Task prompt: Please set down the data word for word; images do not go in the copy.

↓

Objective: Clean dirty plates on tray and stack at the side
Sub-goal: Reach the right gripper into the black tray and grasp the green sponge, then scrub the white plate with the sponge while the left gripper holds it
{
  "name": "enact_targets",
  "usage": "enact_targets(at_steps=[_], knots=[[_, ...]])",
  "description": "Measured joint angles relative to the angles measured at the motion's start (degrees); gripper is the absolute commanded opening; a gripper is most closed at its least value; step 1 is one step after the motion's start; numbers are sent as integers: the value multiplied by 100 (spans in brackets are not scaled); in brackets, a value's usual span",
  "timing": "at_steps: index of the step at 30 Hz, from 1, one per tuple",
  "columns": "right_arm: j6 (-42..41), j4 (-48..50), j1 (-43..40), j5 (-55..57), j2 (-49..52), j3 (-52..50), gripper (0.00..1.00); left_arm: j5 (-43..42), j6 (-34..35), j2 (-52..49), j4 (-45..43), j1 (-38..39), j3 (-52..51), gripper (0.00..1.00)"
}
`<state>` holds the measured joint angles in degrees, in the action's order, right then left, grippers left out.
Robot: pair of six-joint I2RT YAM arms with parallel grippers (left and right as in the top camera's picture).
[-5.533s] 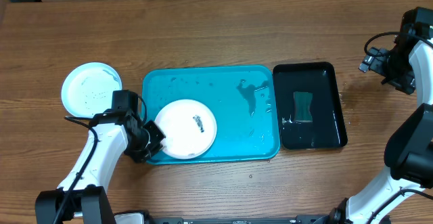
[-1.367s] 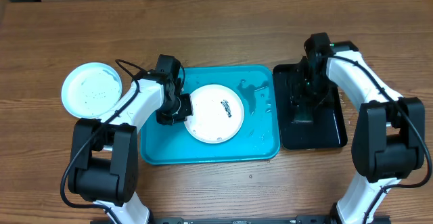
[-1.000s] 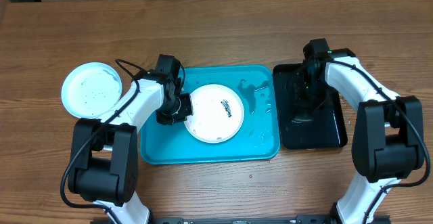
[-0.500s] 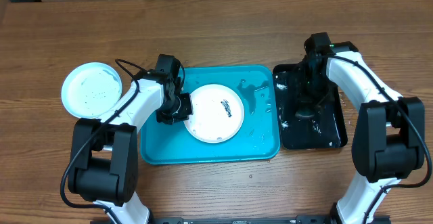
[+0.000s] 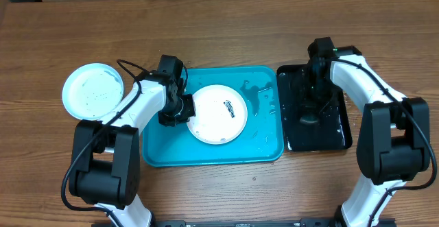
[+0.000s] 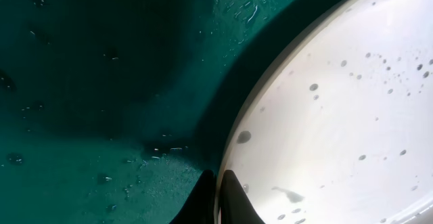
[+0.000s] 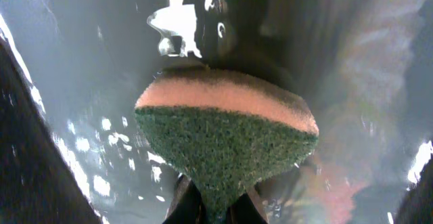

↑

Output below:
Objective: Clean dirty plates on tray and stack at the side
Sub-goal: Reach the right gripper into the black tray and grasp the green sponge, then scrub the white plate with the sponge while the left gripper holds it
{
  "name": "enact_targets",
  "usage": "enact_targets(at_steps=[_], knots=[[_, ...]])",
  "description": "Measured joint angles relative to the angles measured at the motion's start (degrees); gripper is the absolute commanded opening; a gripper is most closed at its least value; step 1 is one step after the motion's start; numbers are sent as integers: the value multiplied by 100 (spans in brackets are not scaled); in brackets, a value's usual span",
  "timing": "at_steps: index of the step at 30 Hz, from 1, one per tuple",
  "columns": "right_arm: j6 (-42..41), j4 (-48..50), j1 (-43..40), j5 (-55..57), j2 (-49..52), j3 (-52..50), gripper (0.00..1.00); left_arm: j5 (-43..42), j6 (-34..35), j2 (-52..49), j4 (-45..43), j1 (-38..39), j3 (-52..51), gripper (0.00..1.00)"
}
`<state>` holds the measured joint angles in degrees, in the action's order, right then left, grippers left out.
Robot: pair of six-joint I2RT YAM arms with parallel grippers (left and right as in the top camera's picture).
[-5.533s] 
[-1.367s] 
[-1.000s] 
[-0.500s] 
[+0.000s] 
[+0.000s] 
[+0.000s] 

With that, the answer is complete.